Architecture matters. Build the image directly on the target production server rather than cross-compiling on a development machine. Building on a Mac with Apple Silicon and then deploying to an x86_64 Linux server will produce an ARM image that fails to start. Always docker build on the host where the container will run.

Running the Container

The docker run command below is the recommended way to start PharmaVault in production. Each flag is explained in the table that follows.
docker run -d \
  --name pharmavault-web \
  --restart unless-stopped \
  -p 5010:8080 \
  --add-host=host.docker.internal:host-gateway \
  -e "ConnectionStrings__DefaultConnection=Host=host.docker.internal;Database=PharmaVaultDb;Username=YOUR_DB_USER;Password=YOUR_DB_PASSWORD" \
  pharmavault-app:latest
FlagPurpose
-dRun the container in detached (background) mode so the terminal is not attached to the container’s output.
--name pharmavault-webAssigns a human-readable name to the container, used by all subsequent management commands.
--restart unless-stoppedAutomatically restart the container after a crash or server reboot — unless it was explicitly stopped with docker stop.
-p 5010:8080Maps host port 5010 to container port 8080. Nginx will proxy external HTTPS traffic to 127.0.0.1:5010.

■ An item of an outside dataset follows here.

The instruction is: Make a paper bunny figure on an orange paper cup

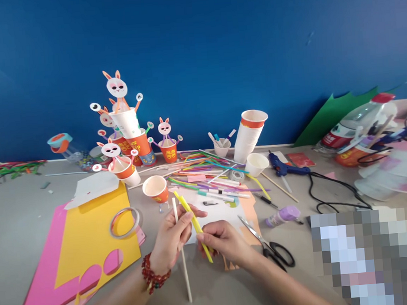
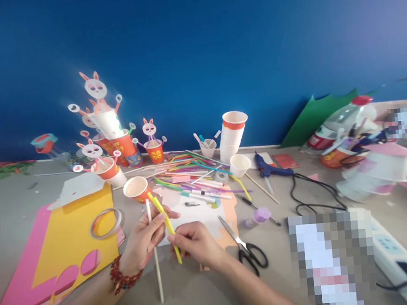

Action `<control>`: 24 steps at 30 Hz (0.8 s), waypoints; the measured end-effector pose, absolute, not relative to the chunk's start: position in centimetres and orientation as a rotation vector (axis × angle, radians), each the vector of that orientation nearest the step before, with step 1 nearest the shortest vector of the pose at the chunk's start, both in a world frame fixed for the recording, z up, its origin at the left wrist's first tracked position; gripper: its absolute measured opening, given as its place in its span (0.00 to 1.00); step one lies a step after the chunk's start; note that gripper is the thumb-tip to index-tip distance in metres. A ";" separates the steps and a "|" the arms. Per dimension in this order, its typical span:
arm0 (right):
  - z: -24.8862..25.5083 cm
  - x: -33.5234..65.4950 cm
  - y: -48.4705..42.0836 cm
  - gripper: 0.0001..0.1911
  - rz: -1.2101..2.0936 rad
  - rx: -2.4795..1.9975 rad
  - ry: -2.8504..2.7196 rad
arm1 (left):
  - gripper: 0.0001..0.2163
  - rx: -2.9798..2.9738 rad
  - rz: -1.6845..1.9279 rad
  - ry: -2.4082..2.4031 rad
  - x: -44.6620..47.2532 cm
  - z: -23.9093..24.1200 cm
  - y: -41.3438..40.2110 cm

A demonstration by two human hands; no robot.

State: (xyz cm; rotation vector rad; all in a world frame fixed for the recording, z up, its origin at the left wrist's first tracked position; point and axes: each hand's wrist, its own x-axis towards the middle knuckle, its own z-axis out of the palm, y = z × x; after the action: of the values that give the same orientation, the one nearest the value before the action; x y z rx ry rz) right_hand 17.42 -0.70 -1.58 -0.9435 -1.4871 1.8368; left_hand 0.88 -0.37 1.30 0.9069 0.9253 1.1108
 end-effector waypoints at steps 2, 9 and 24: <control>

--add-host=host.docker.internal:host-gatewayInjects a DNS entry that resolves host.docker.internal to the host machine’s gateway IP. This allows the containerised app to reach a PostgreSQL instance installed natively on the host.
-e "ConnectionStrings__DefaultConnection=..."Passes the database connection string as an environment variable. The double underscore (__) is the .NET convention for mapping environment variables to nested configuration keys — ConnectionStrings__DefaultConnection maps to ConnectionStrings:DefaultConnection in appsettings.json.